WHAT NEEDS TO BE DONE
From the first line of the listing below to the line with "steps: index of", print each line exactly, and nothing more. Leave out the pictures.

[DATA SEGMENT — start]

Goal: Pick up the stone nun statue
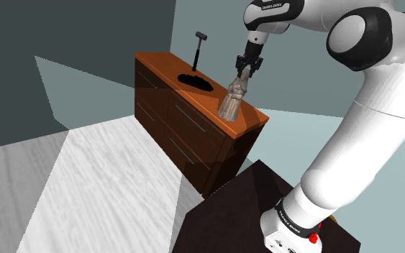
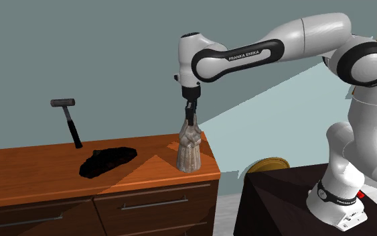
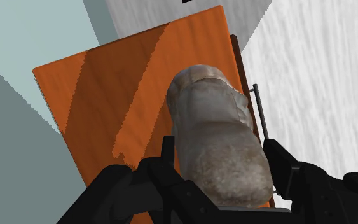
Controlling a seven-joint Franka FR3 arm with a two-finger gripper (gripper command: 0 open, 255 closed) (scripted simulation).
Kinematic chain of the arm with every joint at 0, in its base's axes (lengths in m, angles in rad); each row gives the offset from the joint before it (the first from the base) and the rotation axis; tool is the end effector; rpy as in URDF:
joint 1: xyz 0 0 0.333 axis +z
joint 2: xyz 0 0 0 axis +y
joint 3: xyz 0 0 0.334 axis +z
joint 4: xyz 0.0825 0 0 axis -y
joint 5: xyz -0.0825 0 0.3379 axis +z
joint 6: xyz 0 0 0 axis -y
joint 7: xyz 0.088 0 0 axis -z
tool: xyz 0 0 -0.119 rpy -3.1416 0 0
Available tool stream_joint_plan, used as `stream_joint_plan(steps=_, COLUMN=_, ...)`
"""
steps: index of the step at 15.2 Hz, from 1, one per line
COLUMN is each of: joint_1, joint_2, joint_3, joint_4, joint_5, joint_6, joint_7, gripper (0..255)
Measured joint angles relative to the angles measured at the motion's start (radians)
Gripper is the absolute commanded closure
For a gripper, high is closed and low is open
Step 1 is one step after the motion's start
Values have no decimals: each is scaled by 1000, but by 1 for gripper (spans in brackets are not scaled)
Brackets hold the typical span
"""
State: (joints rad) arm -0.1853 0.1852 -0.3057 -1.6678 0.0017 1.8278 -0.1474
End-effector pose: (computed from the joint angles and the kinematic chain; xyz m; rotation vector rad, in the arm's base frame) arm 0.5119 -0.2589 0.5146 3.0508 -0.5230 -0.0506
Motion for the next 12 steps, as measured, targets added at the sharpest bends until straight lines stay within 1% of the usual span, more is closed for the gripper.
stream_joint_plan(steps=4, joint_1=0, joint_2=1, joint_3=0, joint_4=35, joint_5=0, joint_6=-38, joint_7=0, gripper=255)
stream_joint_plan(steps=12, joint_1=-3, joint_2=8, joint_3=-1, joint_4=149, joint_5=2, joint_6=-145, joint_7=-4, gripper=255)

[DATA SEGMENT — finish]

REPLY
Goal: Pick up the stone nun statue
Controlling a seven-joint Franka FR3 arm with a two-finger gripper (gripper command: 0 open, 255 closed) (scripted simulation).
Kinematic chain of the arm with every joint at 0, in its base's axes (lengths in m, angles in rad); each row gives the offset from the joint before it (the first from the base) and the rotation axis; tool is the end effector; rpy as in URDF:
joint 1: xyz 0 0 0.333 axis +z
joint 2: xyz 0 0 0 axis +y
joint 3: xyz 0 0 0.334 axis +z
joint 4: xyz 0.0825 0 0 axis -y
joint 5: xyz -0.0825 0 0.3379 axis +z
joint 6: xyz 0 0 0 axis -y
joint 7: xyz 0.088 0 0 axis -z
tool: xyz 0 0 -0.119 rpy -3.1416 0 0
Available tool stream_joint_plan, used as `stream_joint_plan(steps=_, COLUMN=_, ...)`
"""
steps: index of the step at 15.2 Hz, from 1, one per line

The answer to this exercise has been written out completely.